Una quincena de países de Norteamérica, Centroamérica y Caribe recolectaron un total de 50.133 armas de fuego involucradas en la actividad criminal de su entorno y procedentes de EE.UU. durante este período.

Así lo recoge el informe, difundido hoy y titulado "Más allá de nuestras fronteras: Cómo la débil regulación de armas de EE.UU. contribuye al crimen violento en el extranjero".

Muchas de esas armas fueron exportadas legalmente y no fueron concebidas para el crimen hasta que cruzaron la frontera, ya que EE.UU. es uno de los grandes exportadores de armas de fuego a nivel mundial con una media de casi 300.000 vendidas a otros países cada año.

El informe, sin embargo, pone el foco en los vacíos legales y la laxitud de las normas estadounidenses en esta materia que contribuyen al tráfico ilegal de armas en su territorio, pero que también favorece a que este se dé más allá de sus límites en Estados cercanos.

Entre los casos más destacados, el estudio recoge el caso de un grupo que compró en 2015 un centenar de armas mediante el llamado método de "compra fantasma" -cuando un comprador adquiere un artilugio en aras de traspasarlo a un tercero- en Texas para luego llevarlas a México.

Con objeto de revertir esta situación, el centro de pensamiento progresista incidió en la aplicación de algunos mecanismos como establecer revisiones universales y obligatorias del historial de la persona que quiera adquirir un arma.

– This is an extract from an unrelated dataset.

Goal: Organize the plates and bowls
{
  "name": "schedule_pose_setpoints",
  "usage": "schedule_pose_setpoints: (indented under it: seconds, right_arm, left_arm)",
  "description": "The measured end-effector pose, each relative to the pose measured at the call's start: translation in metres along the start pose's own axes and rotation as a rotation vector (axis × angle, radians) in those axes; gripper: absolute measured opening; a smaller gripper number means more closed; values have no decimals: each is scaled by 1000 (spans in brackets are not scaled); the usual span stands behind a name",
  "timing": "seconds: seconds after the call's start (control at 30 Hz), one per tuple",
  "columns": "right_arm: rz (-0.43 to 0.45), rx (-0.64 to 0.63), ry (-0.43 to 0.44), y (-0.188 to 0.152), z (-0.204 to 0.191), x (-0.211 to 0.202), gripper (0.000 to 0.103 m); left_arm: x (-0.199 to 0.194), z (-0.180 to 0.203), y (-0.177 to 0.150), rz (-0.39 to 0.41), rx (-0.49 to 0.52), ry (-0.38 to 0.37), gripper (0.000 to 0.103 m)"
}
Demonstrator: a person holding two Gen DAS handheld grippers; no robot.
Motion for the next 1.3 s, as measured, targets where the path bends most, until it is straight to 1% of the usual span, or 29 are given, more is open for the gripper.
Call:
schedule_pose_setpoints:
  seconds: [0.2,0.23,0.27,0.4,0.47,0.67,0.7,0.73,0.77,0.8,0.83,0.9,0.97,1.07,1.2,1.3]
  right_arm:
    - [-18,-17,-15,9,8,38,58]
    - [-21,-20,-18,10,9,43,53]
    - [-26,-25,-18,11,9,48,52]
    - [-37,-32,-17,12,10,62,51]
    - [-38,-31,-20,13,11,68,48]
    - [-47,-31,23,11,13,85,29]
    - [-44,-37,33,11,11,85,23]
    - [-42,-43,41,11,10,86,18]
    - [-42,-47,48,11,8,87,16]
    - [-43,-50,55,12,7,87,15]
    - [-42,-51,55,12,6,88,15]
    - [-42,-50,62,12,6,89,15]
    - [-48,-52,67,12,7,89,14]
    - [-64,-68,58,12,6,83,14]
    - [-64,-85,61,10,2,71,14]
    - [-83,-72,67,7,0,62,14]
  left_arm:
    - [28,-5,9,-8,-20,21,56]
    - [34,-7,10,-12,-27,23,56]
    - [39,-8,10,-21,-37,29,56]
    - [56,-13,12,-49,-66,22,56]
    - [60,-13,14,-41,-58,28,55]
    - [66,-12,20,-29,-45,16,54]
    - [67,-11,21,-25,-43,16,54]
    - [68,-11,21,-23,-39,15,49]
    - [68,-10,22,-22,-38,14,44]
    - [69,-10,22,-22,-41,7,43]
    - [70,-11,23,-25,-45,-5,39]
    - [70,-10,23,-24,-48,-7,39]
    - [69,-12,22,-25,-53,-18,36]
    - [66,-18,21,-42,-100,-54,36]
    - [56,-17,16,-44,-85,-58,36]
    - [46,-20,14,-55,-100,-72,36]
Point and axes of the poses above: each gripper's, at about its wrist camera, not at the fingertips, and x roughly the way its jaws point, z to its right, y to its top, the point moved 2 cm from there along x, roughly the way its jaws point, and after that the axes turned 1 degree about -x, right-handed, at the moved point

Otro de los consejos que ofrece es considerar como un delito federal el tráfico de armas y el método de "compra fantasma".

También, acabar con "los esfuerzos por debilitar la revisión de las exportaciones de armas", en referencia a la posibilidad de que el Gobierno de Donald Trump cambiara esta competencia del Departamento de Estado al de Comercio.

El estudio señala directamente a la Administración y los legisladores, ya que -según indica- "tienen una obligación moral de actuar para fortalecer las regulaciones de armas en un esfuerzo por mejorar la seguridad pública dentro y fuera de los Estados Unidos".